- _PROBLEM TO SOLVE_
Provide again, from the entries below, every line from the one containing "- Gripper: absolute" through the one containing "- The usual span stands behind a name", exactly as written, and no other line.

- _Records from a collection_

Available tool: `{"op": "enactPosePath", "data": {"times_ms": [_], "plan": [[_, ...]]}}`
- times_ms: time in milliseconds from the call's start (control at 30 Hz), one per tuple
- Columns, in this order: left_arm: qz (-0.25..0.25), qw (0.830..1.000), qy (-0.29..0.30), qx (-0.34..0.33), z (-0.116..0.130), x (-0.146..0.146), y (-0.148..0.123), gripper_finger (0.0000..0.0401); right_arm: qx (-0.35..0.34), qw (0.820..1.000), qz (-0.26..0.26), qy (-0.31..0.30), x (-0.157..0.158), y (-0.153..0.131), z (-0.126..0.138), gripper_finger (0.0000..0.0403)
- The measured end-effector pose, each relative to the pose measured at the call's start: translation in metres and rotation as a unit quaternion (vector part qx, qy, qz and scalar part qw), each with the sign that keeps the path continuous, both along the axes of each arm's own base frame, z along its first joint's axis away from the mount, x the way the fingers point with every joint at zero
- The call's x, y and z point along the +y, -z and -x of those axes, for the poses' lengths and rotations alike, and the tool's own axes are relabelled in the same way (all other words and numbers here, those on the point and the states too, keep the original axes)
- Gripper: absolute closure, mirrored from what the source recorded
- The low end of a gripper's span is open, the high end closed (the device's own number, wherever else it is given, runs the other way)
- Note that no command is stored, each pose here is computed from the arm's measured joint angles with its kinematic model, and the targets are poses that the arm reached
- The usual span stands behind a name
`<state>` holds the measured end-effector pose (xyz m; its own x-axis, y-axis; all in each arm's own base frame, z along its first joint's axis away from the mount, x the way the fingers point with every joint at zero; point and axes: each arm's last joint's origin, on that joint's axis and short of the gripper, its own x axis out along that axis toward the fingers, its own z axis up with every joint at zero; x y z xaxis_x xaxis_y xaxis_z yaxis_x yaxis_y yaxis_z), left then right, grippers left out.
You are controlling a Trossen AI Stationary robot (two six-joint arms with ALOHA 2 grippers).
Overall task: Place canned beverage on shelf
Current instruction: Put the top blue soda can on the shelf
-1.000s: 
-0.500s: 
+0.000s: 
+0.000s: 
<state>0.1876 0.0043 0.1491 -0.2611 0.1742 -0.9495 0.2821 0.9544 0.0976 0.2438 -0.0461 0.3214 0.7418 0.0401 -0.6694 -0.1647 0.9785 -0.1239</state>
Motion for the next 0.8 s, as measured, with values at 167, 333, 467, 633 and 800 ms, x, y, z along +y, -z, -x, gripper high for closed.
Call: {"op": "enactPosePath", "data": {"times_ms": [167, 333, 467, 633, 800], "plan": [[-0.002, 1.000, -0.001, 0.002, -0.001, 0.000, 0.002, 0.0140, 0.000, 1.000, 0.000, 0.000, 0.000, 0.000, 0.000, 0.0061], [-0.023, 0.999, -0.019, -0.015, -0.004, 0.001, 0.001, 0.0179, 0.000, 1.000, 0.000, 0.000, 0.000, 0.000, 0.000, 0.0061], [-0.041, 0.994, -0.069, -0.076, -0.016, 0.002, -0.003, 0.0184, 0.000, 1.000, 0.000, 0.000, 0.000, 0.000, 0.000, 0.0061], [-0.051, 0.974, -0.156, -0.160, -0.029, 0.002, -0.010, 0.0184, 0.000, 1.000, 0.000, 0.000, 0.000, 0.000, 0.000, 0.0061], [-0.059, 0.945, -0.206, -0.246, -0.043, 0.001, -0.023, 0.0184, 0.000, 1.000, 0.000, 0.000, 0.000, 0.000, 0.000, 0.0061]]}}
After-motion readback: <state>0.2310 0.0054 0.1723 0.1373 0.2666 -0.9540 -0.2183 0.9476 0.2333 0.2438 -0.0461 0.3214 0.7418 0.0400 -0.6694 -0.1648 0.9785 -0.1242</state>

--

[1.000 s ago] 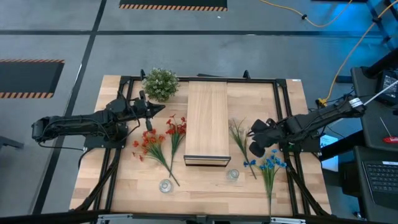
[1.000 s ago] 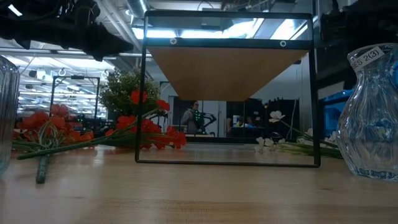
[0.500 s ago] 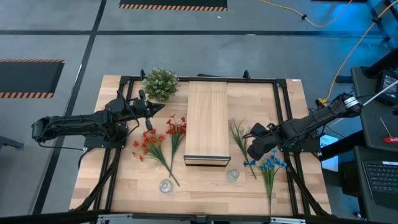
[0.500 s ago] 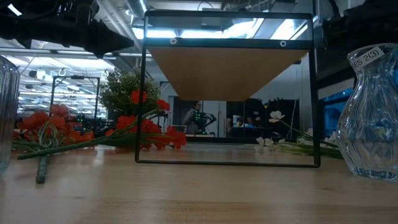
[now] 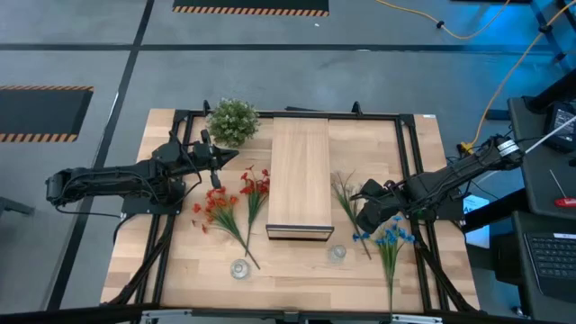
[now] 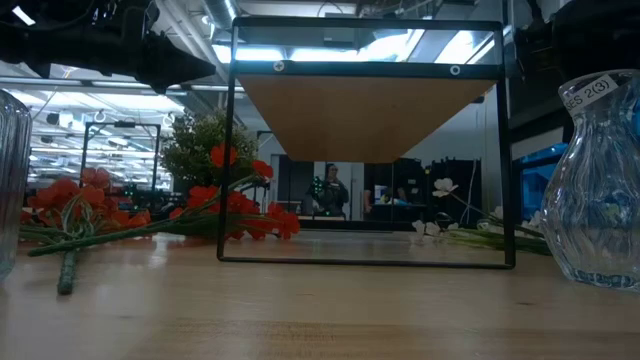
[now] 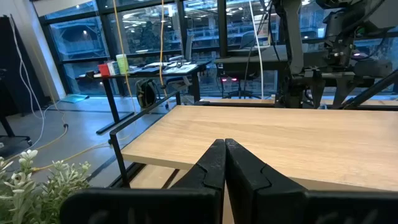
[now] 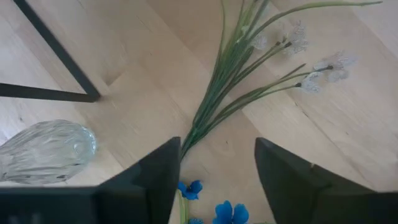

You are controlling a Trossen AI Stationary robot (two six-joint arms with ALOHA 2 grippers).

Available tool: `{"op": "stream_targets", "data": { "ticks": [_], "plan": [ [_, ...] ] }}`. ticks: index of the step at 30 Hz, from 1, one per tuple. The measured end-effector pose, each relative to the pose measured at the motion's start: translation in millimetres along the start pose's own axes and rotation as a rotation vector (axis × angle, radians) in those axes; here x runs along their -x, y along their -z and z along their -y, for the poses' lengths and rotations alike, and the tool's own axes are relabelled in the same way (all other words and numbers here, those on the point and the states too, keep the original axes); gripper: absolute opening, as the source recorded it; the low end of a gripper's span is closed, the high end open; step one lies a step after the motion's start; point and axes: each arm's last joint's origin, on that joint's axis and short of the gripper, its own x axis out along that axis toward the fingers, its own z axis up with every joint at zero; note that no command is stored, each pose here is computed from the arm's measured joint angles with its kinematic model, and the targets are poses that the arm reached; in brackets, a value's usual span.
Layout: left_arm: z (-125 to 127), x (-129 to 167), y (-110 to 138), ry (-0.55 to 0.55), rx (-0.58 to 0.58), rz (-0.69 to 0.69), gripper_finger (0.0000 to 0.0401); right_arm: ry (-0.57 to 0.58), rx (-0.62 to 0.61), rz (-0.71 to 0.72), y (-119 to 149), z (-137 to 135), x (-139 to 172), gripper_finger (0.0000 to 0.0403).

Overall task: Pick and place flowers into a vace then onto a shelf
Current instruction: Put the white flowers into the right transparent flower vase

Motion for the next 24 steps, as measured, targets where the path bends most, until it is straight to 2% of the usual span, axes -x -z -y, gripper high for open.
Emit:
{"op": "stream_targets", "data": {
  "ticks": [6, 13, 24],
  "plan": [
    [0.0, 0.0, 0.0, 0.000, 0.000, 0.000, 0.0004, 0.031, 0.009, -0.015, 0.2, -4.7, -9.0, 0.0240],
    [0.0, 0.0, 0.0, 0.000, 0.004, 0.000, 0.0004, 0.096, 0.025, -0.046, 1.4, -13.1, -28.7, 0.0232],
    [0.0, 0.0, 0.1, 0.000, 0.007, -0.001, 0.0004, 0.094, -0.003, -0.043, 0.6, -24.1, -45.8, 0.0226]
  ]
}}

- _REPLY_
- Gripper: absolute closure, mirrored from what the source recorded
- The low end of a gripper's span is open, the high end closed (the device's own number, wherever else it is given, runs the other way)
- Note that no command is stored, each pose here is computed from the arm's measured joint angles with its kinematic model, and the targets are poses that the arm reached
- The usual span stands behind a name

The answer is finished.